Diese Ergebnisse werden durch Umfragen unterstützt:

(1) Im Juni und Juli hat Small Business Majority 1‘257 Kleinunternehmer gebeten, die zwei grössten Probleme zu nennen, mit denen sie konfrontiert sind. Nur 13% der befragten Unternehmer haben Regulierung als eines der Probleme genannt. Fast die Hälfte sagten, dass die Unsicherheit über den künftigen Kurs der Wirtschaft ihr grösstes Problem sei, d.h. die schwache Nachfrage.

(2) Auch die Umfrage von WSJ unter Betriebswirten zeigt, dass der Hauptgrund, weshalb Unternehmen zögern, zu investieren, eher die geringe Nachfrage ist als die Unsicherheit über die 
Regierungspolitik.

(3) Die McClatchy Newspapers haben im August eine Umfrage unter Kleinunternehmen durchgeführt, ob die Regulierung ein grosses Problem sei. Das Ergebnis hat keine Beweise dafür geliefert.
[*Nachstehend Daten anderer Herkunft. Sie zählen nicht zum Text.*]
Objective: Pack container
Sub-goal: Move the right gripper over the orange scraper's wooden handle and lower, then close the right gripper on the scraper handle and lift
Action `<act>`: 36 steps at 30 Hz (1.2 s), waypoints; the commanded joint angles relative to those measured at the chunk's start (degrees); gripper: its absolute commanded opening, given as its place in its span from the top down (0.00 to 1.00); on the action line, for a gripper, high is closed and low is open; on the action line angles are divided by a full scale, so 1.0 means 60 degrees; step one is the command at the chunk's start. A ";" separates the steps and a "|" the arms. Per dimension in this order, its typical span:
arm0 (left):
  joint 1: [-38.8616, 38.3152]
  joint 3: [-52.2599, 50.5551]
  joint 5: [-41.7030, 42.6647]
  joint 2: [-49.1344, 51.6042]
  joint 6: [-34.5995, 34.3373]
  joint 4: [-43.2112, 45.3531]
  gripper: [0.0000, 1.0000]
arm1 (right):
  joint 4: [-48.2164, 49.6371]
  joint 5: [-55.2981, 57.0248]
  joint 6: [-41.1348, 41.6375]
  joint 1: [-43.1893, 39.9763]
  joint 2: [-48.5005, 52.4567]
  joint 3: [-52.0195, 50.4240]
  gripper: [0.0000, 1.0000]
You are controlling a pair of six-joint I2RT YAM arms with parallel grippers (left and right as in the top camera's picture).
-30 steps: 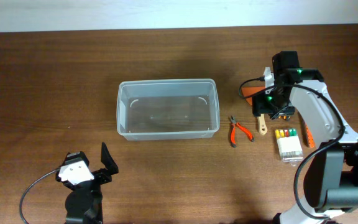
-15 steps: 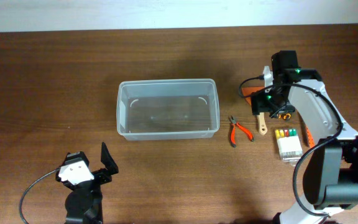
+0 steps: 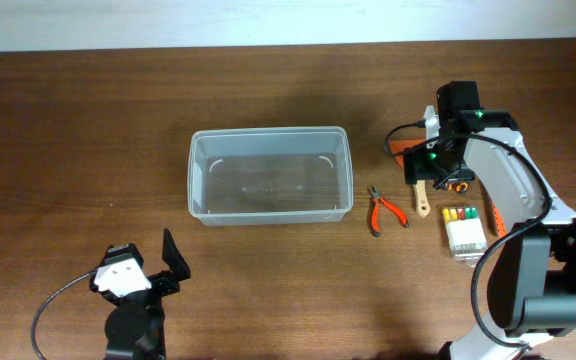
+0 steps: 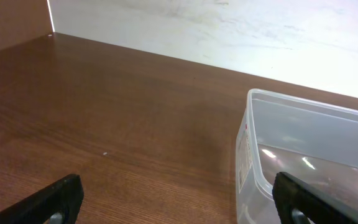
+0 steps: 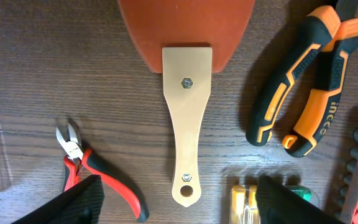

(4) Die neueste monatliche Umfrage unter den Mitgliedern des National Federation of Independent Business (NFIB) zeigt, dass die schlechten Verkaufszahlen bei weitem das grösste Problem darstellt. Während Bedenken wegen Regulierung seit der Amtsübernahme durch Barack Obama gestiegen sind, bleiben sie genau so wie während der Zeit der Reagan-Regierung.

(5) Auch akademische Forschung kann keine Beweise liefern, dass die Regulierung ein wichtiger Faktor in Sachen Arbeitslosigkeit sei.

(a) Jay Livingston bemerkt, dass, wenn die Regulierung ein grosses Problem wäre, es sich in den Arbeitslosenzahlen zeigen würde, und zwar in den Branchen, wo die Regulierung zugenommen hat: Finanzsektor, medizinische Versorgung und Bergbau. Der Autor hat herausgefunden, dass die Arbeitslosigkeit in diesen Sektoren in der Tat deutlich unter dem nationalen Durchschnitt liegt. Die Arbeitslosigkeit ist hingegen in den Branchen höher, wo es an gesamtwirtschaftlicher Nachfrage mangelt: Bau, Freizeit, Gastgewerbe, unternehmensbezogene Dienstleistungen, Gross- und Einzelhandel und langlebige Gütern.

(b) Gary Burtless, ein Ökonom vom Brookings Institution beurteilt, dass die Unternehmen, wenn sie wegen wachsender Regulierung besorgt wären, jetzt investieren würden, um sie zu vermeiden. Aber es gibt keine Indikation dafür: „Der eigentliche Grund für die Zurückhaltung mit Investitionen und Einstellungen ist, dass Unternehmen davon nicht überzeugt sind, ob es potenzielle Käufer gibt, die eine Expansion des Geschäftes rechtfertigen würden“.  

Fazit: Die Unsicherheit in Sachen Regulierung ist ein Märchen, das die Republikaner erfunden haben, um die politische Agenda zu unterstützen. Es ist m.a.W. einfach ein Fall von politischem Opportunismus, und keine ernsthafte Anstrengung, um das Problem Arbeitslosigkeit anzugehen.